What Teaching Writing is Teaching Me About Writing - Tamsyn Murray

I've been teaching my Writing For Children course at London City University for a term and a half now. It's a short course - ten weekly classes in which I try to distil the essence of writing for - erm - children. When I first got the gig, I didn't worry too much about how I would teach the course: I had ten years' worth of teaching adults under my belt and eight books for children and teens in the shops. I knew I had the experience and the knowledge to devise and deliver a syllabus. What I didn't know was how much of my own writing was done on instinct.

I've never taken any formal writing courses. When I decided I wanted to write children's books, I read a lot of them first and then just gave it my best shot. So it's been interesting to sit down and work out the rules of writing for children (in as much as they actually exist) and to see how many things I do without realising I'm doing them. For example, one of the things I tell my students about is the three act story structure, beloved of scriptwriters everywhere, where rising tension is offset against a series of incidents that drive the story to its climax. Without realising I was doing it, I had given my characters pivotal moments and conflict to overcome, led them to a dark moment when it seemed everything was lost and then hit them with the climax of the story and gave them their resolution. I understood what made a good story without understanding why.

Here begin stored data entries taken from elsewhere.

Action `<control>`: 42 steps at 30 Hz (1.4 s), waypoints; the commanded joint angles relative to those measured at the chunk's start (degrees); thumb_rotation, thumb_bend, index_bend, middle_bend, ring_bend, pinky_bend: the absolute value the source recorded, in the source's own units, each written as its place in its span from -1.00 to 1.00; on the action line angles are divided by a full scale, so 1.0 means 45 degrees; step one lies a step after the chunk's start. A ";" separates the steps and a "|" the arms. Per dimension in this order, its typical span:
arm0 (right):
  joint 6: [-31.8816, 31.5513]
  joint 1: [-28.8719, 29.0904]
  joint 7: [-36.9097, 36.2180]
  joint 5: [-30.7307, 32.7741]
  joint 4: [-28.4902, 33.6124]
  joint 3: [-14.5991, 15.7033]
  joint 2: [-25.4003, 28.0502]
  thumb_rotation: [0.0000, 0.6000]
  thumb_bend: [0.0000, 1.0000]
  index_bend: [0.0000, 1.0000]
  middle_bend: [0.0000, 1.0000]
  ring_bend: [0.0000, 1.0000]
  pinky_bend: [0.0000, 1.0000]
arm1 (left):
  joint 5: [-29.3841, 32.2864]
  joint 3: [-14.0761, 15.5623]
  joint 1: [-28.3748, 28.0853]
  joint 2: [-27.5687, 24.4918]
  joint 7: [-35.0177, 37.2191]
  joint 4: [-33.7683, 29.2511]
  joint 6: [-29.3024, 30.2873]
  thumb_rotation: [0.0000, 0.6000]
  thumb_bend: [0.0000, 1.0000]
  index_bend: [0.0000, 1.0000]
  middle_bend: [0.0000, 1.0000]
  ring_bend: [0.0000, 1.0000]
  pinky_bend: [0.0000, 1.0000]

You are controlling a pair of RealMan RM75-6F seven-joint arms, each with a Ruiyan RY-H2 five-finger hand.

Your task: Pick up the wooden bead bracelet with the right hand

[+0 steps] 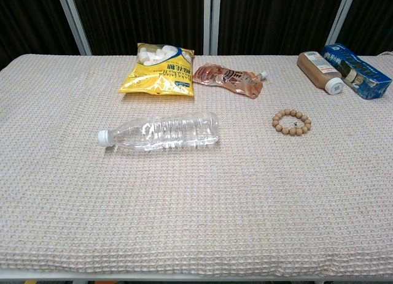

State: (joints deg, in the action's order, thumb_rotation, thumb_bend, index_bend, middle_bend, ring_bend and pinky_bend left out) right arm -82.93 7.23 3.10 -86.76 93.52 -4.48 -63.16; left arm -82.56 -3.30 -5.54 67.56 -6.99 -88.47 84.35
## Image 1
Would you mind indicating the clear plastic water bottle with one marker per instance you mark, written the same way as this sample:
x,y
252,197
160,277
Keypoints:
x,y
172,132

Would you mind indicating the brown spouted sauce pouch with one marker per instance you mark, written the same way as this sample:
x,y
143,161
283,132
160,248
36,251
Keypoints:
x,y
227,78

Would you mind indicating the beige waffle table cloth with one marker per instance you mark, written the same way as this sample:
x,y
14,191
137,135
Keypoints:
x,y
196,204

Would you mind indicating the yellow marshmallow bag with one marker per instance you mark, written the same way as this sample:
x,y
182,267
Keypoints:
x,y
156,78

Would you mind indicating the black pleated curtain panel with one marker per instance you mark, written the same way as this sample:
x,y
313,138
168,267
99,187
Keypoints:
x,y
371,17
27,23
138,17
276,20

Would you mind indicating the brown bottle white cap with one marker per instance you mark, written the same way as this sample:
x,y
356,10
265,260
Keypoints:
x,y
316,69

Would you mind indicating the blue rectangular carton box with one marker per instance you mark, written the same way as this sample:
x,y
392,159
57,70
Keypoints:
x,y
362,72

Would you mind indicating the grey metal frame post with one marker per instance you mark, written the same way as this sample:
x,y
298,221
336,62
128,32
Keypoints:
x,y
340,17
73,23
212,20

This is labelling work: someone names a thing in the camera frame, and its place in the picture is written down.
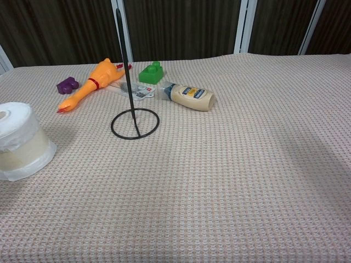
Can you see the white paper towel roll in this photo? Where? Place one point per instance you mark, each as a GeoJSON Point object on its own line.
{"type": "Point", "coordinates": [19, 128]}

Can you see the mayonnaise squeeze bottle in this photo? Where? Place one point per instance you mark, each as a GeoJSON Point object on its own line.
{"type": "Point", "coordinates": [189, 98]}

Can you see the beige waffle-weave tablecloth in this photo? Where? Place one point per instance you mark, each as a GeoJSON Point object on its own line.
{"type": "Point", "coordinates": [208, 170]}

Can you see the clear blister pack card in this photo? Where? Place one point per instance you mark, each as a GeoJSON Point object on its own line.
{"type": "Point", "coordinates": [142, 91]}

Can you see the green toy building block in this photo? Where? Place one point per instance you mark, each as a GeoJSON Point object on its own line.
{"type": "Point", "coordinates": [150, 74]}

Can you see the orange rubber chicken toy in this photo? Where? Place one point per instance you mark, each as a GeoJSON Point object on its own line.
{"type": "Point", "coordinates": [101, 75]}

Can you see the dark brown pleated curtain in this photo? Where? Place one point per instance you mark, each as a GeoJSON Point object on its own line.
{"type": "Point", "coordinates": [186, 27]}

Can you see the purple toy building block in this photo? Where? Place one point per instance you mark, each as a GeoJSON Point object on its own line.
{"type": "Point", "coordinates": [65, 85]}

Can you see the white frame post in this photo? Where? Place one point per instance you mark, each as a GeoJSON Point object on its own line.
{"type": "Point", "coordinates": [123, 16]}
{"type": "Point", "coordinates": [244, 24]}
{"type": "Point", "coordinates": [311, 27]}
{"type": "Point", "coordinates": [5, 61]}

Explaining POV has shown me why writing in the first person is often easier for beginners - it's more difficult (but by no means impossible) to slip out of your character's viewpoint when you are inside their head. And teaching about one-dimensional characters has been a revelation about where I might have skimped on character development myself, especially where my antagonists are concerned. One of my students asked me for an example of a one-dimensional character in children's literature and I struggled for a week to come up with a true example of a flat character. Then I realised that they don't necessarily exist - they get weeded out or strengthened during the publishing process. But it was still a timely reminder to ensure that I know my characters' history and motivation.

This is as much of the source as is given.